## About this task
If a line in the following entries contains the string "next", it counts toward the total; report only that total.

(Data entries)
☆ ☆ ☆

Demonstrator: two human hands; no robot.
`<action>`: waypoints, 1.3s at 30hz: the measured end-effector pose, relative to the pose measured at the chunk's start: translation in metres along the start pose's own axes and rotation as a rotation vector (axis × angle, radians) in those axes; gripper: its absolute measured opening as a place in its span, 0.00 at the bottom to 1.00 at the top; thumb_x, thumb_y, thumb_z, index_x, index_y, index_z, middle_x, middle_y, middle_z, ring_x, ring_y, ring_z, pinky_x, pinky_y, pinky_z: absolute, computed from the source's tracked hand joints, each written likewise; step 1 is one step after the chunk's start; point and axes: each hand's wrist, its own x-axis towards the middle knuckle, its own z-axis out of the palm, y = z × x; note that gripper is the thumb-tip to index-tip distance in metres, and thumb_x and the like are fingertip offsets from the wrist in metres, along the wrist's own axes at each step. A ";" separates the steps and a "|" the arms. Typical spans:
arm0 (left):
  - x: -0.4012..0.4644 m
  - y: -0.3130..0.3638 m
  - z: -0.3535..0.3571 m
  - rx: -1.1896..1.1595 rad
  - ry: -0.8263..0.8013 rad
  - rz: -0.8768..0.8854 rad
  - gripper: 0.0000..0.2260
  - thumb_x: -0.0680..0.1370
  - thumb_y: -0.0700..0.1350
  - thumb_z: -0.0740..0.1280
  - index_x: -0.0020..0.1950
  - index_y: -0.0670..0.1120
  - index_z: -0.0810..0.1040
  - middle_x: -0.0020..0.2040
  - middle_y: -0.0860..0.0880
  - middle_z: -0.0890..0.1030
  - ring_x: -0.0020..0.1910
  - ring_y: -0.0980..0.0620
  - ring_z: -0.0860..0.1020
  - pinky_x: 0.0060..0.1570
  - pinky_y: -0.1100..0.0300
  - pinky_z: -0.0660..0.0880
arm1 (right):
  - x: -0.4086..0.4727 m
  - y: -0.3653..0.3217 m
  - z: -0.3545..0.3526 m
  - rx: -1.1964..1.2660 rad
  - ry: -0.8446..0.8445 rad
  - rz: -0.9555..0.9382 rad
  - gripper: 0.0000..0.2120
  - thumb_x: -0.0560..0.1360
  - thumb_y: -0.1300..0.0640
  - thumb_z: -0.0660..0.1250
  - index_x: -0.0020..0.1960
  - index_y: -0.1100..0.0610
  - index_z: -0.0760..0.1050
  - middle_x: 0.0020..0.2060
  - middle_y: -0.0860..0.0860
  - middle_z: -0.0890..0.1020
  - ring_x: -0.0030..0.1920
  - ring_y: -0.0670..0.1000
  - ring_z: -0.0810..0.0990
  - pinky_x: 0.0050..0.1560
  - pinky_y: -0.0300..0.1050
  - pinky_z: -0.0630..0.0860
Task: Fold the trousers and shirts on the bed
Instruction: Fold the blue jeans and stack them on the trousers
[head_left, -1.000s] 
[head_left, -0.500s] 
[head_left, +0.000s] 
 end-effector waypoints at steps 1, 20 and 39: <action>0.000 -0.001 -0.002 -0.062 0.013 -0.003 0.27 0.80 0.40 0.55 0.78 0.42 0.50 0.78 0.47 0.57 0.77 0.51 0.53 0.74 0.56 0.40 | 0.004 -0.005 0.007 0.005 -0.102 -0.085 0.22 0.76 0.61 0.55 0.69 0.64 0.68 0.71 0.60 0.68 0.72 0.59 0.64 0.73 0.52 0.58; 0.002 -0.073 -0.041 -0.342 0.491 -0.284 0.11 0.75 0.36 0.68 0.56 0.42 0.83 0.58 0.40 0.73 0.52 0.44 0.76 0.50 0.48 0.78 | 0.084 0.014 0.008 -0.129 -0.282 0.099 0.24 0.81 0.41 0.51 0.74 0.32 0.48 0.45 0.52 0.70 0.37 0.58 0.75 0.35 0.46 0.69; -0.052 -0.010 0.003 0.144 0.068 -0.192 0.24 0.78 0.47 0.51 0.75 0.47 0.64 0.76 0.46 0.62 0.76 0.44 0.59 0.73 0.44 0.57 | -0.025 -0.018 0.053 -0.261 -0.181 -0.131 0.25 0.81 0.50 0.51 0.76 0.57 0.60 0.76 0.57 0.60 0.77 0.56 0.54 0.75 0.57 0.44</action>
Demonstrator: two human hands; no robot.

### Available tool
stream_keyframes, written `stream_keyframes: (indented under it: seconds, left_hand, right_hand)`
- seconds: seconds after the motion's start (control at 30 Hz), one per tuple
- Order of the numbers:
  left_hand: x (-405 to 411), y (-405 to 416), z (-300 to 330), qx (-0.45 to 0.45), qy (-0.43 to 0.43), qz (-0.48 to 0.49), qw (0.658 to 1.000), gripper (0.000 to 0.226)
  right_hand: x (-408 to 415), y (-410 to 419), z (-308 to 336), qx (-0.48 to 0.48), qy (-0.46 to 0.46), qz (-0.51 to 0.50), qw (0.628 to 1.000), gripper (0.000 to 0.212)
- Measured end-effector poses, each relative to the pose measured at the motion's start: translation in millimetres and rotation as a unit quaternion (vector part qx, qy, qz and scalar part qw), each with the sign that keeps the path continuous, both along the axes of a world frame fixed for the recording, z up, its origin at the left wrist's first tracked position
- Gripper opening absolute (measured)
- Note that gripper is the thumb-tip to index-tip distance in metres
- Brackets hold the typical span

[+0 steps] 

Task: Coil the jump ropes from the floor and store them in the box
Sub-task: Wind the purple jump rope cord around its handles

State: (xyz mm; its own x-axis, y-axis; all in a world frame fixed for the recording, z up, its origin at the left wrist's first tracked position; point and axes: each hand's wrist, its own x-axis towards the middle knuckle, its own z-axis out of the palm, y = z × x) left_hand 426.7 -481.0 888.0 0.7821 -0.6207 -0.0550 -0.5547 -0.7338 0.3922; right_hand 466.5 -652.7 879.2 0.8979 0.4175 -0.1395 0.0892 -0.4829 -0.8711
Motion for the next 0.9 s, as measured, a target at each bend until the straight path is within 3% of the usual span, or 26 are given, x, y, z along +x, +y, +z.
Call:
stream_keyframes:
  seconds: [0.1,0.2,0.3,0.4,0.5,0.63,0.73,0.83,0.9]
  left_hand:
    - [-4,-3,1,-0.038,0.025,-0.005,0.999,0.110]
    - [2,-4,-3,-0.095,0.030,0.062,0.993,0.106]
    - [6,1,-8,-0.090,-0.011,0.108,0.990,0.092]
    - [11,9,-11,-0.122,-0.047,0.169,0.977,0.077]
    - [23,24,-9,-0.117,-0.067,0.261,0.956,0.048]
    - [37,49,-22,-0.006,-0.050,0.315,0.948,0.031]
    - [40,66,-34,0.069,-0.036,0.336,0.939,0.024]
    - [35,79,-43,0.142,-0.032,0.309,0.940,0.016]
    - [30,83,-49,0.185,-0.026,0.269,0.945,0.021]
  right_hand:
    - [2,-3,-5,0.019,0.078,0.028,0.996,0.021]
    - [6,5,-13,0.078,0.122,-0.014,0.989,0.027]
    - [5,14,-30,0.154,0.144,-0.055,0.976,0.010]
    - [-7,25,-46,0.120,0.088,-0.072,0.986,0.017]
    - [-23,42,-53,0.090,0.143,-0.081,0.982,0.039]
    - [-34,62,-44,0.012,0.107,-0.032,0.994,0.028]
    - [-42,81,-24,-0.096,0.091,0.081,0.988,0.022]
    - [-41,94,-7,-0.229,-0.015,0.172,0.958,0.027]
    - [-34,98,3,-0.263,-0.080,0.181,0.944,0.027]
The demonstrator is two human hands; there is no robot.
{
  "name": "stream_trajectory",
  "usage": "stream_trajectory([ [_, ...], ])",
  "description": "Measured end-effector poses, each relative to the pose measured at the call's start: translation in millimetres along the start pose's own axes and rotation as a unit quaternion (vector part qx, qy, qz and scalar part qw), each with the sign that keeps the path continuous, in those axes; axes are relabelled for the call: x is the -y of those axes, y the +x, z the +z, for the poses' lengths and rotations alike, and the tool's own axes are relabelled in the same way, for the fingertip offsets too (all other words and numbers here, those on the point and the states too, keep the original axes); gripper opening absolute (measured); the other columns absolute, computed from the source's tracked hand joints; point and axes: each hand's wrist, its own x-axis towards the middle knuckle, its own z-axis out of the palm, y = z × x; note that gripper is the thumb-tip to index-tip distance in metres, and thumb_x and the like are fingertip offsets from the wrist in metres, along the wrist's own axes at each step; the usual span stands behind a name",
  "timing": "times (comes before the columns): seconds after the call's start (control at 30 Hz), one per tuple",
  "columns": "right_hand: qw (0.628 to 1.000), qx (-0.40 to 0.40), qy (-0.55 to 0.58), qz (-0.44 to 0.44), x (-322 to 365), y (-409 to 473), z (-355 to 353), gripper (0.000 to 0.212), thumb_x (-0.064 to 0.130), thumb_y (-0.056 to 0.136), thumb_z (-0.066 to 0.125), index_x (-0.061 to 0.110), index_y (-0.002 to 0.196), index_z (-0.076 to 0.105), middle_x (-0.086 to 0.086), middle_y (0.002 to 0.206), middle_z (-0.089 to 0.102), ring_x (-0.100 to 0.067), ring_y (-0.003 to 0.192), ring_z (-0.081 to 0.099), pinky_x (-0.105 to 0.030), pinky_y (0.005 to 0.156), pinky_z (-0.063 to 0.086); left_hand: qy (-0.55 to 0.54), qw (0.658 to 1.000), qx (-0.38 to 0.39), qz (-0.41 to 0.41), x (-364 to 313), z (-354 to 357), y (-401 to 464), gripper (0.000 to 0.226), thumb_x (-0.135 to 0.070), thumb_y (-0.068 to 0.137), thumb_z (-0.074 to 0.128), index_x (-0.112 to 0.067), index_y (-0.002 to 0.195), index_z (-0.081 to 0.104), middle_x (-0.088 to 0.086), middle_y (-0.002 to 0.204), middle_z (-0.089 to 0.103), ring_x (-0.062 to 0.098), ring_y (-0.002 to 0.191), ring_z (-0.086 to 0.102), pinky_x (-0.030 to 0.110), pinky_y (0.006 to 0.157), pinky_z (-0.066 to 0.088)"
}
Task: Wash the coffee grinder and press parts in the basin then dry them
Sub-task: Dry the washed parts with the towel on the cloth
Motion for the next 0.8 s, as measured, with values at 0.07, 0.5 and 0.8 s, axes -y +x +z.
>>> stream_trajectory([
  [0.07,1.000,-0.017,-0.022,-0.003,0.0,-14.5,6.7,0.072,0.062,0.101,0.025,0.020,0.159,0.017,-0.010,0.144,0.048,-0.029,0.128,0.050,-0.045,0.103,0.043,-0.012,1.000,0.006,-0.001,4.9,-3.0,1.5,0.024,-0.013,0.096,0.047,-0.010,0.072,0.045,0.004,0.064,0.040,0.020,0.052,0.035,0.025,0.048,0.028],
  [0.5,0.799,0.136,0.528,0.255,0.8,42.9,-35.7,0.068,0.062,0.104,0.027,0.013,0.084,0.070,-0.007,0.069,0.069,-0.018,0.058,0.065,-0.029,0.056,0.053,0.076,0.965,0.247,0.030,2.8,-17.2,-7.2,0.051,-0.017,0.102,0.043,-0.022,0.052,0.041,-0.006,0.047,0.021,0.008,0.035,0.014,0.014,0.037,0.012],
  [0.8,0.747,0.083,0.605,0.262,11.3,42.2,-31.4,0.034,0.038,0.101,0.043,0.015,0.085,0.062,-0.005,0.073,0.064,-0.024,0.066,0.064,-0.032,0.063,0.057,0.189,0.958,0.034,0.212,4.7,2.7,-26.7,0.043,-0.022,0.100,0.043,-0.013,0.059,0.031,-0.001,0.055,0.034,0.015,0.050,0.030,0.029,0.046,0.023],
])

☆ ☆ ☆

## Solution
2